Omit all pictures. Copy exactly the lines from the line containing "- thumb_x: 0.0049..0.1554" to the end of the listing, with both ends included.

=== Section Start ===

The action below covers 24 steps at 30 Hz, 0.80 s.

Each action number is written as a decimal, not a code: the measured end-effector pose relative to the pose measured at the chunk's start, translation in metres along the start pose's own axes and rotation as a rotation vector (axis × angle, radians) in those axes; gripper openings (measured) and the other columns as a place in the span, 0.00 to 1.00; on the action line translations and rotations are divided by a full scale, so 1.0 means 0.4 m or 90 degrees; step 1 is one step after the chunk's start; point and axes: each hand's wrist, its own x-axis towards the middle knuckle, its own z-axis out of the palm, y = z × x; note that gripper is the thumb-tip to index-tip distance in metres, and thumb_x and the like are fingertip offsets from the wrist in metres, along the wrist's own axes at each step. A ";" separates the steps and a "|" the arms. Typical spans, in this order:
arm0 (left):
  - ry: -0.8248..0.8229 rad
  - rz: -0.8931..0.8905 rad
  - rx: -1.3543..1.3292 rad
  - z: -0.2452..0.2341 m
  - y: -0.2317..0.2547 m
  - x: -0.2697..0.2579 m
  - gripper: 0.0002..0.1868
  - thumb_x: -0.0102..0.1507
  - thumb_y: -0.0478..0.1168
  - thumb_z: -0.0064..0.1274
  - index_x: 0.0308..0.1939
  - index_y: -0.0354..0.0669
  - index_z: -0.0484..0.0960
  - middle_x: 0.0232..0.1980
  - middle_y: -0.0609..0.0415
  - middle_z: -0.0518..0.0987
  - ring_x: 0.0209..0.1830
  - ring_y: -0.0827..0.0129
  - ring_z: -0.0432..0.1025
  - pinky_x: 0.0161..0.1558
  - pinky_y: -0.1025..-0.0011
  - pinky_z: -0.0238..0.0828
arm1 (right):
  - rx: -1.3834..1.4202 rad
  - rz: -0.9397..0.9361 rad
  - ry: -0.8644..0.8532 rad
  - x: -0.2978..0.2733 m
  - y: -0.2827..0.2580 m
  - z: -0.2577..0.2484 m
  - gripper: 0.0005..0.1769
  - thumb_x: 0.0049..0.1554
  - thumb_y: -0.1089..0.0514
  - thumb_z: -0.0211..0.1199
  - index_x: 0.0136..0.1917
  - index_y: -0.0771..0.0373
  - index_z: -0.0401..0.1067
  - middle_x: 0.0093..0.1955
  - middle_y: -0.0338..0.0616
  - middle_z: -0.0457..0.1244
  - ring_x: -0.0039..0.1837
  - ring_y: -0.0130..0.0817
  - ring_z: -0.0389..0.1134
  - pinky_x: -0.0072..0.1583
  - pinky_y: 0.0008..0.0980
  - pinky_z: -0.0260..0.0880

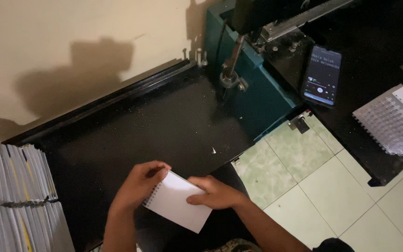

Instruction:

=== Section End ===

**EXPECTED OUTPUT**:
  - thumb_x: 0.0049..0.1554
  - thumb_y: -0.1089..0.0514
  - thumb_z: -0.0211..0.1199
  - index_x: 0.0136..0.1917
  - index_y: -0.0771..0.0373
  - index_z: -0.0401..0.1067
  - middle_x: 0.0093..0.1955
  - middle_y: -0.0338..0.0616
  - middle_z: -0.0457..0.1244
  - ring_x: -0.0039..0.1837
  - ring_y: -0.0130..0.0817
  - ring_z: -0.0389..0.1134
  - pinky_x: -0.0072..0.1583
  - pinky_y: 0.0008..0.0980
  - pinky_z: -0.0260..0.0880


Instruction:

Nothing else is needed for the answer.